IDK if this belongs here, so just read the TL;DR at the end and be the judge of it.
Once upon a time there were no iPhones, no Wi-Fi, social media was Myspace, and YouTube was pretty much just a shell of its current self. The Internet had just hatched from its egg and needed time to grow into what it is today, but as a kid in the early 2000s that wasn't helpful when you wanted to play games now. And in school. Because your parents wouldn't let you play them on a weekday. And you didn't have a Game Boy. So there I was, bored to death in the 5th grade because I didn't like school much and that meant on Monday I'd have to wait five days to eventually get back to playing Star Wars Battlefront (the BETTER version, not the new trash) or Burnout 3.
As there was in most elementary schools, we had a computer lab. It was big enough to host one classroom of 40 students, and then some, and had state of the art Dell computers with Windows XP. For the most part, we were limited to a few educational PC games, Microsoft Office, and the Internet which was limited by the firewall to just the educational sites and Disney's Flash games. They did have The Oregon Trail, but I was too stupid at the time to play it more than 10% of the way through without losing my money or everyone dying. The computer lab was accessible before school between 7 and 8:30 AM, during two breaks (breakfast for 20 minutes, lunch for 40 minutes), and after school. The only problem was there was nothing exciting to play.
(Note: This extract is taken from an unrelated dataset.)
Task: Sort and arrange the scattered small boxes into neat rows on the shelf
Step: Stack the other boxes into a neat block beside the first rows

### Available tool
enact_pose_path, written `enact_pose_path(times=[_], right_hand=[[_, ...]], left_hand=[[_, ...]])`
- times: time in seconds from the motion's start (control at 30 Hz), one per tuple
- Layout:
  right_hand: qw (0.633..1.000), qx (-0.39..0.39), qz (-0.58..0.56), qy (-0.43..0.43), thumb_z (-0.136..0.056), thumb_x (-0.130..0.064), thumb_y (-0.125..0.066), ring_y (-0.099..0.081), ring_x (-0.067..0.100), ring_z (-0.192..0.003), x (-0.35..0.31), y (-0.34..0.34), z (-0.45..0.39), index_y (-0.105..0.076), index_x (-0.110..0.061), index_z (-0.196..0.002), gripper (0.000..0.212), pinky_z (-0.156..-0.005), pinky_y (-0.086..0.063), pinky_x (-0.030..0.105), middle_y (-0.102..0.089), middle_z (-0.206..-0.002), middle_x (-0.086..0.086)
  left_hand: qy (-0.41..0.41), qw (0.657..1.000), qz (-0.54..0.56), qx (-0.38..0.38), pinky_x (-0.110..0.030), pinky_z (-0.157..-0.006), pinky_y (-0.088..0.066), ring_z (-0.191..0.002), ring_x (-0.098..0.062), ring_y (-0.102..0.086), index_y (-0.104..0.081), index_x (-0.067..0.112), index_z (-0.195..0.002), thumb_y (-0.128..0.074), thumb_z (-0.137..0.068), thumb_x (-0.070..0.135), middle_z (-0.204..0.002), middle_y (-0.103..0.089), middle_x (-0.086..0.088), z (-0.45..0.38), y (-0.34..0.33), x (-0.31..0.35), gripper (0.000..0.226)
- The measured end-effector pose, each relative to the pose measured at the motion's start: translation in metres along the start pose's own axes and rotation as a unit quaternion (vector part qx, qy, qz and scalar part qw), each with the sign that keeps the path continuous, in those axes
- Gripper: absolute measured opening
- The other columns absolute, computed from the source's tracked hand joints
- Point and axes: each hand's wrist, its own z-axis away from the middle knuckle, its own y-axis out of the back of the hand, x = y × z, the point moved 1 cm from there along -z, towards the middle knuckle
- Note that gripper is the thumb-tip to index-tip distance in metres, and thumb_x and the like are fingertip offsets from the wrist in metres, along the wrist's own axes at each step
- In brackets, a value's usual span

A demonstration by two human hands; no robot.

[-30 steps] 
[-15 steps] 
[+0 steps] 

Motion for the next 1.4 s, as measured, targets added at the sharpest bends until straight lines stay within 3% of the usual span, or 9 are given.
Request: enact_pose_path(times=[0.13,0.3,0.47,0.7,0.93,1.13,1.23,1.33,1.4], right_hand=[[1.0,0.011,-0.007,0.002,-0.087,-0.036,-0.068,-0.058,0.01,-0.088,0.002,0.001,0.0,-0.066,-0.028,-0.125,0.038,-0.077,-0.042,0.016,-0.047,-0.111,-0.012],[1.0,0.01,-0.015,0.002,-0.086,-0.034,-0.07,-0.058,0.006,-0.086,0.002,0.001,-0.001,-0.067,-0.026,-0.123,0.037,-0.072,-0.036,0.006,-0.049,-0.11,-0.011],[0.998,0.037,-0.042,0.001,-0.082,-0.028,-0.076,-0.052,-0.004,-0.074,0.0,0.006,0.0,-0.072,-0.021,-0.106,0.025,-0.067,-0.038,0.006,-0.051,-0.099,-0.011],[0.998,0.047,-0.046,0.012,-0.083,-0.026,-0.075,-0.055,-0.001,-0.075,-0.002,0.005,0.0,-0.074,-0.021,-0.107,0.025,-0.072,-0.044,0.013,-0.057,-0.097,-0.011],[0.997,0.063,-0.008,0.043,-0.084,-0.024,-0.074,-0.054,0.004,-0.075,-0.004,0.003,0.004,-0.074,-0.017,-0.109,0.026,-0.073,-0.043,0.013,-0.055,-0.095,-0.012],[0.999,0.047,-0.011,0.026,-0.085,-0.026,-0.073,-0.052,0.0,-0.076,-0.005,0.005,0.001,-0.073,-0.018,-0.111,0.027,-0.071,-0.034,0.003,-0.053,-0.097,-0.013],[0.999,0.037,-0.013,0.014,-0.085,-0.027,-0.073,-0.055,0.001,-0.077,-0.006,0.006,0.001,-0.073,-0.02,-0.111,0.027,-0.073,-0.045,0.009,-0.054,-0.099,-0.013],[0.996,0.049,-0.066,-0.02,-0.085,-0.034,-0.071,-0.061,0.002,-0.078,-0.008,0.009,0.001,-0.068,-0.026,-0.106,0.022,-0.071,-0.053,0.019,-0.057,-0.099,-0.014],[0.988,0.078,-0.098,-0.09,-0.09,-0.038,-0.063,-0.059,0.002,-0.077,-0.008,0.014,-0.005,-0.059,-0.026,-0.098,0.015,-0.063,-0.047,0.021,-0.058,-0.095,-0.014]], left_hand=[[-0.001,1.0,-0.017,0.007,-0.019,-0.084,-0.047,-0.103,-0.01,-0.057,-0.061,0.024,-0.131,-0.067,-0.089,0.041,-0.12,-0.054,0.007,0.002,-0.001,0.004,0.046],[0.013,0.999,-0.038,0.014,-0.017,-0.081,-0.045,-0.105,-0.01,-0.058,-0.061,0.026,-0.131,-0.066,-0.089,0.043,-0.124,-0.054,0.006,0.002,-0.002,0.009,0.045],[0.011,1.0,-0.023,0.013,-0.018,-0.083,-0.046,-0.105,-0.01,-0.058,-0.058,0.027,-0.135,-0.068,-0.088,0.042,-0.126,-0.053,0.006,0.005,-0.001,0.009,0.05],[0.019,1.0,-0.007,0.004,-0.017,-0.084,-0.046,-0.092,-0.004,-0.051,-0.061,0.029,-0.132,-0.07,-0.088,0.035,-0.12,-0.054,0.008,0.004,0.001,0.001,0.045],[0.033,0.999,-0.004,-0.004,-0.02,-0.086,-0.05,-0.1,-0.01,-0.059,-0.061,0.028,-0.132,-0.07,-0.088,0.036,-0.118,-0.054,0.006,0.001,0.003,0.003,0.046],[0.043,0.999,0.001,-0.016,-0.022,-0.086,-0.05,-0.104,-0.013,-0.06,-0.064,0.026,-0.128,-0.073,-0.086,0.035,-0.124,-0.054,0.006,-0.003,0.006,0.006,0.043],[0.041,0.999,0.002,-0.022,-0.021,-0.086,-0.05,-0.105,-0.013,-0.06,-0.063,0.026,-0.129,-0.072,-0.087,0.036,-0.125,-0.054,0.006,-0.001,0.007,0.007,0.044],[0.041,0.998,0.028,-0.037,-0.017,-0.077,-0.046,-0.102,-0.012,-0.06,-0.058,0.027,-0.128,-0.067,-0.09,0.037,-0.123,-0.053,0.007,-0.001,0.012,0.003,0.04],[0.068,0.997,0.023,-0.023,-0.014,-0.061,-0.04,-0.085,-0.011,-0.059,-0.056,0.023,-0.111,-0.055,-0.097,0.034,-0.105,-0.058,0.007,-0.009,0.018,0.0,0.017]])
I'd try every games website I knew, but the result was always the same.
Miniclip - *You cannot access this website*
FreeOnlineGames - *You cannot access this website*
Newgrounds - *You cannot access this website*
Okay fine, Nickelodeon? - *You cannot access this website*
I GUESS THEY DON'T LIKE SPONGEBOB.
One day my older brother the computer whiz finds out about how to download Flash games from around the Internet onto his local hard drive, which is as simple as taking the cookies from where they're stored onto your computer into an easily accessible location. Now we start building a repository of all our favorite games from the Internet, but the only way we can play them for now is on the weekends and through the Flash player. No matter. We have a repository, except at the time I didn't really know what else to do with it.
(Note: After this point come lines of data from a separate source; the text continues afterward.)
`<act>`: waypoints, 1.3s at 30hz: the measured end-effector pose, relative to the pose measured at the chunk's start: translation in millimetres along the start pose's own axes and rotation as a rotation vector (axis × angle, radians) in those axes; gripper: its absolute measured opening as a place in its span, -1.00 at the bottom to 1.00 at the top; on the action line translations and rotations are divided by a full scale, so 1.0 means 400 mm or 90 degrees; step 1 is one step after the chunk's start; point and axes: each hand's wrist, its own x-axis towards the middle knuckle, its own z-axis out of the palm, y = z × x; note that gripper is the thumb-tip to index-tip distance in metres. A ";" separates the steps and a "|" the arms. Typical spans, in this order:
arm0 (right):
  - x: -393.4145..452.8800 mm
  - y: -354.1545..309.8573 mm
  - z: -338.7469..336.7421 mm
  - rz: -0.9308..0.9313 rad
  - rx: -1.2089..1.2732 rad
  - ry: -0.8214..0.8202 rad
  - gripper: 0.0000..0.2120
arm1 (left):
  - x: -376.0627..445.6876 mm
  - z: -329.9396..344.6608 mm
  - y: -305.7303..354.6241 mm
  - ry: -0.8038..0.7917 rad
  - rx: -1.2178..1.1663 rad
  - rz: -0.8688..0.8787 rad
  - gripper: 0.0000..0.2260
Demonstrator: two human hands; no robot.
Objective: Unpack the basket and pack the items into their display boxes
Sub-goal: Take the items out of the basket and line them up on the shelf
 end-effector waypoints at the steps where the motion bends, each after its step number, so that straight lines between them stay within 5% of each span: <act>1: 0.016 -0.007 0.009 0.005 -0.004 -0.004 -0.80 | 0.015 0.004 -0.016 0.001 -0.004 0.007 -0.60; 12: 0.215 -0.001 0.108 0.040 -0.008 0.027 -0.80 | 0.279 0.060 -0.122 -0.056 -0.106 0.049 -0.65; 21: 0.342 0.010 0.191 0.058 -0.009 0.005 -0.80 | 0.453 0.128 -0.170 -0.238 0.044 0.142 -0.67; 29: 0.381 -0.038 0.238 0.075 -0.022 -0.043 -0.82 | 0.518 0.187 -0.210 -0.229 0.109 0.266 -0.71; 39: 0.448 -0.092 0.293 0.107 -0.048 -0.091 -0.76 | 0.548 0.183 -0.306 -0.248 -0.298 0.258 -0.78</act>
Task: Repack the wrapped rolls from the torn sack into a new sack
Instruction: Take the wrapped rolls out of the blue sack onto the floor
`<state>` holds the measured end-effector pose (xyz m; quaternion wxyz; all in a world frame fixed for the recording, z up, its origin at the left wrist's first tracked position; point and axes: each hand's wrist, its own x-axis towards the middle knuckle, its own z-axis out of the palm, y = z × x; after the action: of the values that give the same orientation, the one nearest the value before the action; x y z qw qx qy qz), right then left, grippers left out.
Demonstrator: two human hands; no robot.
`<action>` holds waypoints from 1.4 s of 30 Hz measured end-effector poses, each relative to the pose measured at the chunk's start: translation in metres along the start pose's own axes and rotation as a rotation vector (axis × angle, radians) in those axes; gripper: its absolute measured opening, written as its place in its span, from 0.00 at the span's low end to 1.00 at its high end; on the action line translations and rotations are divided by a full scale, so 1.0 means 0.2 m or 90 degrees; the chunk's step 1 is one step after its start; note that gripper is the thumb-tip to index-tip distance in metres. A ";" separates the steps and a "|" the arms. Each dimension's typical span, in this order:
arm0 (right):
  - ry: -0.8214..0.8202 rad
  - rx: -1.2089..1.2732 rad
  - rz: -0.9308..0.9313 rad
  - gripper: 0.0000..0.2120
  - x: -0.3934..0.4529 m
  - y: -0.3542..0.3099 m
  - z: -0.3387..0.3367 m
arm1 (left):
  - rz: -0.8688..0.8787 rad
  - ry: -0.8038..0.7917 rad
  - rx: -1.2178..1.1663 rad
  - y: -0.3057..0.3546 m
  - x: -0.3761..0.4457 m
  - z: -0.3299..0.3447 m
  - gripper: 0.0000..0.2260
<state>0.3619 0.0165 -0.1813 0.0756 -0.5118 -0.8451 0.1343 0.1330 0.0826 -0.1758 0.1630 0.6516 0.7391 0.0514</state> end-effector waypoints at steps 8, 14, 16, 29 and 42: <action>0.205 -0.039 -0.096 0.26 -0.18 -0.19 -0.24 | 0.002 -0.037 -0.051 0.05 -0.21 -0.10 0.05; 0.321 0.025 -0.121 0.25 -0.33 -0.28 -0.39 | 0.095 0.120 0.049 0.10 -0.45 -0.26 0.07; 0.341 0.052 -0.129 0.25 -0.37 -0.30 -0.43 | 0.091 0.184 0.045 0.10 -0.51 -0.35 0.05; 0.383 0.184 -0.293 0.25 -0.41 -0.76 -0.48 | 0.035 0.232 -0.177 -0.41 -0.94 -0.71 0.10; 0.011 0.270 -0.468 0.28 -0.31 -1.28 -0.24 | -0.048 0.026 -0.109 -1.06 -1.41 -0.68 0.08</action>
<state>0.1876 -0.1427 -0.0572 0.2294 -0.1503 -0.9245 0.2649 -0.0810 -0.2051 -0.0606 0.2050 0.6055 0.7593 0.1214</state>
Honestly, I have my older brother to thank for a lot of this since he was really into computers and the Internet, because the next find was really important: Freewebs.com the free website hosting site. There's only so much a 10-year-old can do with this, but I spent hours designing and playing with the website. I'd substitute game time with free website designing. It wasn't necessarily a video game, so my parents didn't mind me on it, and I found out that it wasn't a blocked website at school so I'd just keep building websites in my free time. Once a website was finished, I'd build another, continuously improving and upgrading and designing with new combinations. It went on like that for about a week and I'd have 5 free websites built in that time. And then I found that you could upload Flash components on a page.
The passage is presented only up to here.